Thursday, January 17, 2008


This is probably the only thing I will ever write about my Uncle Jimmy.

My Uncle Jimmy is my mother's youngest brother. My mother is thirteen years older than him. She helped raise him since my mother is one of the oldest children out of a brood of nine.

Jimmy is just Jimmy. It's not James. Not Jim or Jay. Just Jimmy.

My grandparents, as the new fashion was in the Philippines in those days, wanted to give my Uncle an "American-style" name, out of bourgeois aspiration. Until then, it was very common to give children Spanish names. In fact, all the older children had Spanish names: Juanito, MacĂ ria, Miguela. However, starting with my Aunt Elizabeth, the younger kids had English names.

But maybe out of naiveté or artlessness, instead of giving my Uncle the proper name of James, they settled on "Jimmy," probably because they liked the sound of it better, not knowing it was a nickname, a name for a little boy. This is the name that ended up on his birth certificate.

The idea of this sounds horrifying to me now, like if somebody's name was really Bob instead of Robert, or Dubya instead of George. But I never thought about it then. He was just my Uncle Jimmy, my favorite uncle.

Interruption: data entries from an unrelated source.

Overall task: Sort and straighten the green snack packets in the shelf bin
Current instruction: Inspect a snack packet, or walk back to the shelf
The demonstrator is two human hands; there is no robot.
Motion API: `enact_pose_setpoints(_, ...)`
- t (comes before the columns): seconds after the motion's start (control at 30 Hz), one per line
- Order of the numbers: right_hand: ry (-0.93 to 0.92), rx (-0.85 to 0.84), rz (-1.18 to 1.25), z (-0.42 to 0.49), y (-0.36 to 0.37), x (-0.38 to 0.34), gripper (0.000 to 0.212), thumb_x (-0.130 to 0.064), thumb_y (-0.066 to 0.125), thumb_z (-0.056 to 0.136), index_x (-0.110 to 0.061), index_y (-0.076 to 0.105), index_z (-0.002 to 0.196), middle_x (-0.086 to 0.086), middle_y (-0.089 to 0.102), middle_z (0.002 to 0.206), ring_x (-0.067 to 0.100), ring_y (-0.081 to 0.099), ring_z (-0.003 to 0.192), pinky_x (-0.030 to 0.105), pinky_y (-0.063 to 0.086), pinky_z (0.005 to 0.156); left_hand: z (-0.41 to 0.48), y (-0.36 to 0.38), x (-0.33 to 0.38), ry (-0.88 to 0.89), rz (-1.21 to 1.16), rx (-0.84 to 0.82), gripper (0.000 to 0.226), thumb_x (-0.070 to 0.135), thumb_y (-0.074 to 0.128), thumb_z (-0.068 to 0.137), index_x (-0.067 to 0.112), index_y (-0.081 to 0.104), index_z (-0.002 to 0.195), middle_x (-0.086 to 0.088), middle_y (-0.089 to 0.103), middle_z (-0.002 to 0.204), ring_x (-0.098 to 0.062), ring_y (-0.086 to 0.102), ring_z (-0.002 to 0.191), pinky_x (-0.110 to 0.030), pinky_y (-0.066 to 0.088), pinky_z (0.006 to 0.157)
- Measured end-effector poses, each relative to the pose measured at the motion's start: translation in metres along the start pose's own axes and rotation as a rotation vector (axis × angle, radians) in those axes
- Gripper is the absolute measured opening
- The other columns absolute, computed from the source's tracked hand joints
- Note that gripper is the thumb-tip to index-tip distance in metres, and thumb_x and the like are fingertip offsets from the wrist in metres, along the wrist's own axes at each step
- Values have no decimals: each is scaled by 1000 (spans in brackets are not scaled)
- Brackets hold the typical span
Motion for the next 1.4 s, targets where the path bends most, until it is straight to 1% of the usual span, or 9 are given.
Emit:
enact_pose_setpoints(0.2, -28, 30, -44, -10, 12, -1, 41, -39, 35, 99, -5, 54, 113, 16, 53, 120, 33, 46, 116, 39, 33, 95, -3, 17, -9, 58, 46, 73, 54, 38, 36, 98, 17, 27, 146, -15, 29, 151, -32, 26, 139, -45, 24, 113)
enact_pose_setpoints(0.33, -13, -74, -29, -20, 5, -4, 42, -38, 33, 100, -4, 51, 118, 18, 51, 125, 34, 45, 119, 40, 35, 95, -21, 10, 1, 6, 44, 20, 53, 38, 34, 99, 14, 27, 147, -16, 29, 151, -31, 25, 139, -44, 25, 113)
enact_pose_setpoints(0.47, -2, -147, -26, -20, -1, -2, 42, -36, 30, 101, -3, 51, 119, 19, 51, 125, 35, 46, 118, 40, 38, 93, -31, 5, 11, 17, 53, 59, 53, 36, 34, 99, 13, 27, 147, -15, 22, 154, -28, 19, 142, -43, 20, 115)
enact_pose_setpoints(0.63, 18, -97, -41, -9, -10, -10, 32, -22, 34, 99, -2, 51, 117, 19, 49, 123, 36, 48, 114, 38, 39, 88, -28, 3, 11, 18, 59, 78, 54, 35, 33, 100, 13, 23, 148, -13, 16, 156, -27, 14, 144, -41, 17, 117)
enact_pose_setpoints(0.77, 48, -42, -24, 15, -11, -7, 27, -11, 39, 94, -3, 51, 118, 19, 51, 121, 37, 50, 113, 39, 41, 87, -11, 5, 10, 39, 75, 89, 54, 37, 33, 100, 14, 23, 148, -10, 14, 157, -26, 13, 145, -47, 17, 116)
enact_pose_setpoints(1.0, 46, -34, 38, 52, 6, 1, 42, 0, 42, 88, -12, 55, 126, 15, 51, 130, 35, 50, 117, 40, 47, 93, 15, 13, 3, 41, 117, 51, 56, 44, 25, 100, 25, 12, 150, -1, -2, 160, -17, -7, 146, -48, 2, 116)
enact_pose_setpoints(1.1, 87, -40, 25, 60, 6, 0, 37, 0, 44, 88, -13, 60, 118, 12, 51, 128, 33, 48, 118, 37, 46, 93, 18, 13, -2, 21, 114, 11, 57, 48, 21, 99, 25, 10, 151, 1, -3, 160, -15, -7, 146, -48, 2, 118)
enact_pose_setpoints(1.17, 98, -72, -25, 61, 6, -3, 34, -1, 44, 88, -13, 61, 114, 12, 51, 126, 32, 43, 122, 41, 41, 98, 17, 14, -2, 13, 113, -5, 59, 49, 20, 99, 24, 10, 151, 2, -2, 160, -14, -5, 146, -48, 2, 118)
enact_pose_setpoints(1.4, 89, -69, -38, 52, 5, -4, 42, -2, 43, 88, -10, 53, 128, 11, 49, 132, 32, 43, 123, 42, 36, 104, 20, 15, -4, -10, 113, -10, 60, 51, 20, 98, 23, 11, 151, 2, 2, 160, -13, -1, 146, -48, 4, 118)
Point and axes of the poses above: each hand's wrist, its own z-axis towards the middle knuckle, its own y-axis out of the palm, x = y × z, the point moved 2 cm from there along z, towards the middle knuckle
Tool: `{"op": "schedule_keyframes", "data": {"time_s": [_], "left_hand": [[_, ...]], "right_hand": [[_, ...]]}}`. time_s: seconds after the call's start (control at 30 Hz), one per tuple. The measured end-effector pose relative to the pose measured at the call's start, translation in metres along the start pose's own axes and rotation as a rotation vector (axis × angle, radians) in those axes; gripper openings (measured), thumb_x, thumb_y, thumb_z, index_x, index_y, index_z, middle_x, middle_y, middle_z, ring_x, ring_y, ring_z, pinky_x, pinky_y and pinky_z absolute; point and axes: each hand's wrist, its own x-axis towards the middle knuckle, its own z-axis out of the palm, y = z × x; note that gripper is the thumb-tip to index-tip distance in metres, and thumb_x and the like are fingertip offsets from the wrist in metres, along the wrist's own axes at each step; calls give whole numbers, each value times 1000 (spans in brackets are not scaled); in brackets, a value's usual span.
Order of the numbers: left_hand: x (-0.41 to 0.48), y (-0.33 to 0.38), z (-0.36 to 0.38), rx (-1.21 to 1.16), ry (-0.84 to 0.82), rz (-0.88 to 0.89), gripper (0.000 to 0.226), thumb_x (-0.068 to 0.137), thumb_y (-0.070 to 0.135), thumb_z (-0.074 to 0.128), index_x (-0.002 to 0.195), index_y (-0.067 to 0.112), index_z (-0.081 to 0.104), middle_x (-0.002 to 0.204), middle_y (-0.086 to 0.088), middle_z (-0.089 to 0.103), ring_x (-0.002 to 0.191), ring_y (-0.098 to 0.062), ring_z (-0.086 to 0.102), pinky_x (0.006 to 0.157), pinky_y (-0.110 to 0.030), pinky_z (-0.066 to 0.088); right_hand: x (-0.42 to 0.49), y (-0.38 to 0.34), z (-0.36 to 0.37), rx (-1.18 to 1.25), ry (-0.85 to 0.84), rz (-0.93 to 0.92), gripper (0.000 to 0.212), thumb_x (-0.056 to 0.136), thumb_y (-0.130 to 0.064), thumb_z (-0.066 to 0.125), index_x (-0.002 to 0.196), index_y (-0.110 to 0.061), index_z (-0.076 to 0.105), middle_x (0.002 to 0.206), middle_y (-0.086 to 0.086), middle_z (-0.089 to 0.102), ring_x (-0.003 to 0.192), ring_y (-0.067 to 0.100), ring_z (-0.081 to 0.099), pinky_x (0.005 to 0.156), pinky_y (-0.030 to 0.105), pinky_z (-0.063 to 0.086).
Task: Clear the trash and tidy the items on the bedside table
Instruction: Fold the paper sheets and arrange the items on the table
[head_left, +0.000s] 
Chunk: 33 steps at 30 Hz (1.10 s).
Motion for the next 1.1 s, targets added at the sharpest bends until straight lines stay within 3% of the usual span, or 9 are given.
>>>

In my mind, he will always be a boyish twenty year-old, eight years older than me, a sophomore in college, still living at home. He was slightly overweight, which exaggerated his boyishness and youth. He was quick to laugh and had a tendency to giggle.

I remember vividly how I used to spend a lot of time in his room, watching TV and reading magazines. It's usually a Saturday afternoon; my mother was very close to her younger siblings and would visit their home often, bringing us along.

I was twelve, maybe thirteen, and I thought that he was the coolest guy I knew. He was well-dressed and always had these great magazines to read: GQ, Esquire, People. I would often sit on his floor, leafing through them slowly, with the TV on, while he studied or lay in bed, reading a novel.

His room smelled musky, like lingering cologne or aftershave. Once, I went into his bathroom where I examined his collection of colognes, in deep-colored bottles with silver caps and amber liquid; dark gemstones, lined up against the wall on his counter.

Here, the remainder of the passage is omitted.